__INSTRUCTIONS FOR THE TASK__:
Find the lines of data that contain the string "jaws", then list them.

__COLLECTED DATA__:
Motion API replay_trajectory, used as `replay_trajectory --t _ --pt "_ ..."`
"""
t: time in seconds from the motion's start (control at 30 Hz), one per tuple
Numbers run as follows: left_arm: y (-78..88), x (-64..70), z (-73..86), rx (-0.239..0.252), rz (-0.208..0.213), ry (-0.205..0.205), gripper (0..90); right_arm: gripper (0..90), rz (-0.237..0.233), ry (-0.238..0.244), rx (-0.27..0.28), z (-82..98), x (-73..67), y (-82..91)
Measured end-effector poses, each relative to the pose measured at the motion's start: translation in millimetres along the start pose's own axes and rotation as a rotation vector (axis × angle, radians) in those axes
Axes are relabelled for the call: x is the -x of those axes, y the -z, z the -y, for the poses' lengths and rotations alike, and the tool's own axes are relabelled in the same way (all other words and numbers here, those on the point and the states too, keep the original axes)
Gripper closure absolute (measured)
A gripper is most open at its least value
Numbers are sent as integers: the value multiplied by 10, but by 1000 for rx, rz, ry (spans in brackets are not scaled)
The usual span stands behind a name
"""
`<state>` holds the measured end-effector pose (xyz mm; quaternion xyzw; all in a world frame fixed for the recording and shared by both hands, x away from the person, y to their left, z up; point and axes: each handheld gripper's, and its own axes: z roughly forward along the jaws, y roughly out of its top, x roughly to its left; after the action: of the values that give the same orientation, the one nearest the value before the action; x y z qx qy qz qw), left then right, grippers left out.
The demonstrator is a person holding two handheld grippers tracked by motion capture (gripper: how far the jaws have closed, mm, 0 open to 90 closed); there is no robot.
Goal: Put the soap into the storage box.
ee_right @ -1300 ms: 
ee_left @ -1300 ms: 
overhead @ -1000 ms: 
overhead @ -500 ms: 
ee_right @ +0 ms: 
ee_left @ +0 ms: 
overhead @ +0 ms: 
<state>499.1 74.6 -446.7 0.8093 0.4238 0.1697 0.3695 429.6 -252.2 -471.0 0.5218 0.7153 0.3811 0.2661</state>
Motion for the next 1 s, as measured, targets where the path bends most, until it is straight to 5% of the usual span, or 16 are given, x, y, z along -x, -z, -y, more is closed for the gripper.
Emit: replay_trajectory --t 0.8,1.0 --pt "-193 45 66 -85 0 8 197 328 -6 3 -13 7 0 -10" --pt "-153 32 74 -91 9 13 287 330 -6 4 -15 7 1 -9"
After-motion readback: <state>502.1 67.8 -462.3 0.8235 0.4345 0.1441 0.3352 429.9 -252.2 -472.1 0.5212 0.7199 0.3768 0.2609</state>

__ANSWER BOX__:
`<state>` holds the measured end-effector pose (xyz mm; quaternion xyzw; all in a world frame fixed for the recording and shared by both hands, x away from the person, y to their left, z up; point and axes: each handheld gripper's, and its own axes: z roughly forward along the jaws, y roughly out of its top, x roughly to its left; after the action: of the values that give the same orientation, the one nearest the value before the action; x y z qx qy qz qw), left then right, grippers left out.
The demonstrator is a person holding two handheld grippers tracked by motion capture (gripper: how far the jaws have closed, mm, 0 open to 90 closed); there is no robot.

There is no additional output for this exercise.